Every line below is to be set down again exactly; any image stays out.
--*--
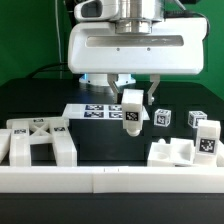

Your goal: Assemble chair

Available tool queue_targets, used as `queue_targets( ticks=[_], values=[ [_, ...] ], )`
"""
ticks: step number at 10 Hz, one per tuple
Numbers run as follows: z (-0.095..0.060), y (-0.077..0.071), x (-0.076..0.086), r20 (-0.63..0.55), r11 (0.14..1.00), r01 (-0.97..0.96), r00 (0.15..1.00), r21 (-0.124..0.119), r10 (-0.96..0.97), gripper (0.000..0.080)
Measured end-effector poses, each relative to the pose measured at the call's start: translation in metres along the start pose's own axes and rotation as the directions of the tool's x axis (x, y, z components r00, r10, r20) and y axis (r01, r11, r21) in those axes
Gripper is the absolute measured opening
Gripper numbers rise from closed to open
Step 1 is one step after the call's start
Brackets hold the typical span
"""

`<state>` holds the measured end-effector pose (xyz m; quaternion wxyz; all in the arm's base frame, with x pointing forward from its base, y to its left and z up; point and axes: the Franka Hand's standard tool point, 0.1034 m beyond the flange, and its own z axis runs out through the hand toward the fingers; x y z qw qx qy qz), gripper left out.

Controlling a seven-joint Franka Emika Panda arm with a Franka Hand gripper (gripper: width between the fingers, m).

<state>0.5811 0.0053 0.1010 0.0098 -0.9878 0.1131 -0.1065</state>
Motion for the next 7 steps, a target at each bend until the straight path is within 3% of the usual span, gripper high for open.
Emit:
queue_targets(
  ticks=[2, 5, 7],
  values=[
    [-0.001, 0.0, 0.002, 0.002, 1.0, 0.001, 1.0, 0.001, -0.001, 0.0291],
    [-0.014, -0.019, 0.031, 0.007, 1.0, 0.005, 1.0, 0.02, -0.006, 0.0291],
    [-0.014, -0.019, 0.034, -0.037, 1.0, 0.007, 0.999, 0.02, -0.007, 0.0291]
  ],
)
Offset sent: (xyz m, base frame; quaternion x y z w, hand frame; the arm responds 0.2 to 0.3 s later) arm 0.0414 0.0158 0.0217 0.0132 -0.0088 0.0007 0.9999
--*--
Expected answer:
Your goal: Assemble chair

Available tool queue_targets, used as `queue_targets( ticks=[_], values=[ [_, ...] ], )`
"""
ticks: step number at 10 Hz, one per tuple
Numbers run as follows: z (-0.095..0.060), y (-0.077..0.071), x (-0.076..0.086), r20 (-0.63..0.55), r11 (0.14..1.00), r01 (-0.97..0.96), r00 (0.15..1.00), r21 (-0.124..0.119), r10 (-0.96..0.97), gripper (0.000..0.080)
Measured end-effector poses, each relative to the pose measured at the call's start: translation in metres along the start pose's own axes and rotation as the directions of the tool's x axis (x, y, z components r00, r10, r20) and y axis (r01, r11, r21) in those axes
Gripper is the absolute measured opening
Gripper numbers rise from closed to open
Step 1 is one step after the call's start
Brackets hold the typical span
"""

`<state>` holds the measured end-effector pose (xyz m; quaternion wxyz; all in the arm's base frame, with x pointing forward from its base, y to its left and z up; point and axes: the Franka Hand's standard tool point, 0.1034 m beyond the flange, and its own z axis runs out through the hand toward the fingers; x y z qw qx qy qz), gripper left out.

Controlling a seven-joint Franka Emika Panda arm with a Franka Hand gripper (gripper: width between the fingers, m).

<state>0.5811 0.0053 0.1010 0.0098 -0.9878 0.1131 -0.1065</state>
Motion for the next 7 steps, a target at each bend until the straight path is within 3% of the usual span, gripper high for open.
Emit:
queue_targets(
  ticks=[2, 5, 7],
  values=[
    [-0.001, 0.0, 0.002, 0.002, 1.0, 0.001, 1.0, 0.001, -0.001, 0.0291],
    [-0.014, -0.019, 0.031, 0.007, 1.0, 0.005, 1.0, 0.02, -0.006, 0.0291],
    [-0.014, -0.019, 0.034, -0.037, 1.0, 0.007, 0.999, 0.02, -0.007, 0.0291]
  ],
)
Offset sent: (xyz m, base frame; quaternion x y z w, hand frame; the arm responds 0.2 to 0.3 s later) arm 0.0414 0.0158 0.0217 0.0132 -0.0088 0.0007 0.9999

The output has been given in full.